I love the way these injury reports always come out after the facts. Oh player X didn't play as well because he was injured. What baloney.
 
I mean, haven't the Seahawks gotten into trouble TWICE for practice violations?
I think those are almost worse, because they violate a contract between the players and the owners.
 
We already know that ignorance of rules is a loss of a 1st round pick and a 500K fine.

:coffee:

Pete Carroll admits to injury-reporting violation

Posted by Mike Florio on January 16, 2017, 8:19 PM EST

Seahawks coach Pete Carroll accidentally wandered into quicksand on Monday during a radio appearance, admitting that cornerback Richard Sherman played for much of the year with an MCL injury to his knee that never was disclosed. At his end-of-season press conference conducted later in the day, Carroll admitted to the violation.

“I didn’t realize that we hadn’t even revealed it,” Carroll told reporters, via the transcript generated by the team. “I don’t even remember what game it was, it was somewhere in the middle, he was fine about it, he didn’t miss anything. Same with Russell [Wilson], he was fine about it. I don’t know how they do that, but they did.”

Carroll seems to believe that, because Sherman never missed practice or game time due to the injury, the injury didn’t need to be disclosed.

“He never missed anything, just like Russell [Wilson], Russell never missed anything and Tyler [Lockett], they all had it during the course of the season and they just made it through it,” Carroll said, overlooking the fact that Russell’s MCL injury was properly disclosed. “They never complained, they didn’t want to miss a practice and they basically didn’t miss anything but they were legit, it was legit injury, it showed up and the whole thing. That’s a challenge for anyone. Guys over the league are going through the same thing, our guys just happen to be doing it as well.”

None of this changes the fact that the Seahawks failed to disclose the injury.

“I’m feeling like I screwed that up with not telling you that,” Carroll eventually conceded. “He was OK, so I don’t know, he never missed anything I guess is probably why.”

Still, that’s not the standard. Plenty of players who never miss practice or games nevertheless are disclosed on the injury report. While the league rarely slaps a team for violating the rules, the league rarely has such clear evidence of a violation fall into its lap.
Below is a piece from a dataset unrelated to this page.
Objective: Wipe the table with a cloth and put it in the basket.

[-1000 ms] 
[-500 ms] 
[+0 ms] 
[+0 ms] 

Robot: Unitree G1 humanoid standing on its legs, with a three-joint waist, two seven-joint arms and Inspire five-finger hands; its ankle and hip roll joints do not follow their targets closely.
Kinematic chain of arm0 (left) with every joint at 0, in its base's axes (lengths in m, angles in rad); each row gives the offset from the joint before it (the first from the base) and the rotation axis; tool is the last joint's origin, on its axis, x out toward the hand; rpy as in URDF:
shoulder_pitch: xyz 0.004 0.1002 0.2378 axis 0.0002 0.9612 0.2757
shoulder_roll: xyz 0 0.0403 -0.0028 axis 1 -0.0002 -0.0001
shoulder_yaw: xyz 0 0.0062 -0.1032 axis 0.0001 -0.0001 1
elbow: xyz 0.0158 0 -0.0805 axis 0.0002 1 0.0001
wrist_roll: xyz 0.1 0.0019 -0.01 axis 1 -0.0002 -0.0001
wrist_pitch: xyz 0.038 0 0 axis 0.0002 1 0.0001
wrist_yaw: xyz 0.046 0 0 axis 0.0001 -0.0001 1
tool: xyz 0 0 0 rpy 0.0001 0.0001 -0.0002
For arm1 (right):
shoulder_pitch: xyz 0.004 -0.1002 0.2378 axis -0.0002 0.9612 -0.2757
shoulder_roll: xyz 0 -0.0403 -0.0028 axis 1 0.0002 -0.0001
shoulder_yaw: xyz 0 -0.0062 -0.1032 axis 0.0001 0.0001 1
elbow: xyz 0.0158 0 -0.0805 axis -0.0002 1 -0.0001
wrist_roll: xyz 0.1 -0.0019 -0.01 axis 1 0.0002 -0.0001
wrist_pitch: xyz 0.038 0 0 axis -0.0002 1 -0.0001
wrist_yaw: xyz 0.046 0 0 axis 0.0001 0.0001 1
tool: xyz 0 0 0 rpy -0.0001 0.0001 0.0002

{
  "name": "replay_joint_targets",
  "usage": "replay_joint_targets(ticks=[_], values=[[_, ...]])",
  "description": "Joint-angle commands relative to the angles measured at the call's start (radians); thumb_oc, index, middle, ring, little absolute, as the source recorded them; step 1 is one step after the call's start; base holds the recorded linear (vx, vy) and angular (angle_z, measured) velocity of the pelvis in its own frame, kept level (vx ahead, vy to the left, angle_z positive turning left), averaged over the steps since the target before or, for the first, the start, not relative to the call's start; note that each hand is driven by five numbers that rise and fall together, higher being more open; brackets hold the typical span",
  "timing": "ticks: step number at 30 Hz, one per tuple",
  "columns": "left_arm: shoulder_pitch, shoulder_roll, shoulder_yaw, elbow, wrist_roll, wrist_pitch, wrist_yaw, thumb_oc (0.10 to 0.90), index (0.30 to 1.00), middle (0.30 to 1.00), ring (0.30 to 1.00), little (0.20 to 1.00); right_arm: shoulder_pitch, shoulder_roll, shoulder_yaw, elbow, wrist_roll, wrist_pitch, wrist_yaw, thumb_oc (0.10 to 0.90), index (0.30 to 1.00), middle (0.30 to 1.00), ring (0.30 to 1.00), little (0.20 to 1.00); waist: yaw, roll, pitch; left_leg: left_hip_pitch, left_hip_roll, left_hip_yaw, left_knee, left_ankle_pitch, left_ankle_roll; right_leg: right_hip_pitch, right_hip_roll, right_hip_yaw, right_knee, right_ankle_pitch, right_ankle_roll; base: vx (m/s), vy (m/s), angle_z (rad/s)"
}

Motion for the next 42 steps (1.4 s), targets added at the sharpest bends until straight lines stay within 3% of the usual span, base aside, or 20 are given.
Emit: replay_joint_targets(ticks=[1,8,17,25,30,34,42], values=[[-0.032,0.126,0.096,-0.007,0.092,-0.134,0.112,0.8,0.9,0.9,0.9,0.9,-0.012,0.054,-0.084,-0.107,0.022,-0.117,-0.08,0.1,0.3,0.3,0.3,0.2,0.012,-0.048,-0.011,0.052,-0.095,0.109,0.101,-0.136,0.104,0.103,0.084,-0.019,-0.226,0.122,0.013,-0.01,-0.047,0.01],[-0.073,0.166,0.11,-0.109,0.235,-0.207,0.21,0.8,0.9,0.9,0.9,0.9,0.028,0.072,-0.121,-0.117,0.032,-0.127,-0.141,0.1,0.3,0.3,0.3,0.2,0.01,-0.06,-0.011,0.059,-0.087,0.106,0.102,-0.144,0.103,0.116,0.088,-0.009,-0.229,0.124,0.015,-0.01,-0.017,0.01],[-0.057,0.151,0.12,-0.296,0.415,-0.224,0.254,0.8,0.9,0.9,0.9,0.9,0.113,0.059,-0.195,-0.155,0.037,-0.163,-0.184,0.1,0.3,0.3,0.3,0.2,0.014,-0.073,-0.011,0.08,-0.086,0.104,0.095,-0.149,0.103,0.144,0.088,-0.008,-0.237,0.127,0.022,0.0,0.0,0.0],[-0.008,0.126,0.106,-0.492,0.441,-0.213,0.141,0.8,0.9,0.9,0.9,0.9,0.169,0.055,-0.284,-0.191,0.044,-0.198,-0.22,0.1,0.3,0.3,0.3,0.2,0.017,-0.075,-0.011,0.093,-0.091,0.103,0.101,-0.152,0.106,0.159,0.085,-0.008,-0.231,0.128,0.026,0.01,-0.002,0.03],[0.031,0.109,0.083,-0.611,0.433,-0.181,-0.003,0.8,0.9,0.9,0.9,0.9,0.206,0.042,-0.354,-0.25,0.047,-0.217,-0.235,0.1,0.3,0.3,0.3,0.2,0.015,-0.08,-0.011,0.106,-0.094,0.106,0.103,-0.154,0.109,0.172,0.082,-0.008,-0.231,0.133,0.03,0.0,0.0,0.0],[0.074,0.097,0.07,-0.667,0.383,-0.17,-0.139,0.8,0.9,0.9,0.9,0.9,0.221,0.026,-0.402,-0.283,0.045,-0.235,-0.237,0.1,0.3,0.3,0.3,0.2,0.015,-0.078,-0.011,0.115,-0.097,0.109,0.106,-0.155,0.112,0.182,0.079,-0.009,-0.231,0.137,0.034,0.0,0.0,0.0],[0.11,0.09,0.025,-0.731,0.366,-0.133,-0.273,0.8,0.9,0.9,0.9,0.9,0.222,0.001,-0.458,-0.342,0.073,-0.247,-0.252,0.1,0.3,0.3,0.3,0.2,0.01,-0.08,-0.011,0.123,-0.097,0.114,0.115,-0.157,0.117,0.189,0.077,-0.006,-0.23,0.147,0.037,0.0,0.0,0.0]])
Coupled with a pair of offseason workout violations from the past three offseason, the NFL could be inclined to take potentially significant action against a team that has developed a pattern of breaking the rules. Or, perhaps more accurately given the prevalence of cheating in the NFL, that the Seahawks have developed a pattern of getting caught.
 
Non-disclosure of injury puts Vegas at a serious disadvantage.

Bookies have families to feed, too.
 
How dumb is Carroll for admitting it?
 
Non-disclosure of injury puts Vegas at a serious disadvantage.

Bookies have families to feed, too.

bookies knew, they always know.


how many things have to happen and be ignored before the NFL is exposed as corrupt? this is a continuous stream of little things that are OK that if other teams did it would be a rule violation and a draft pick.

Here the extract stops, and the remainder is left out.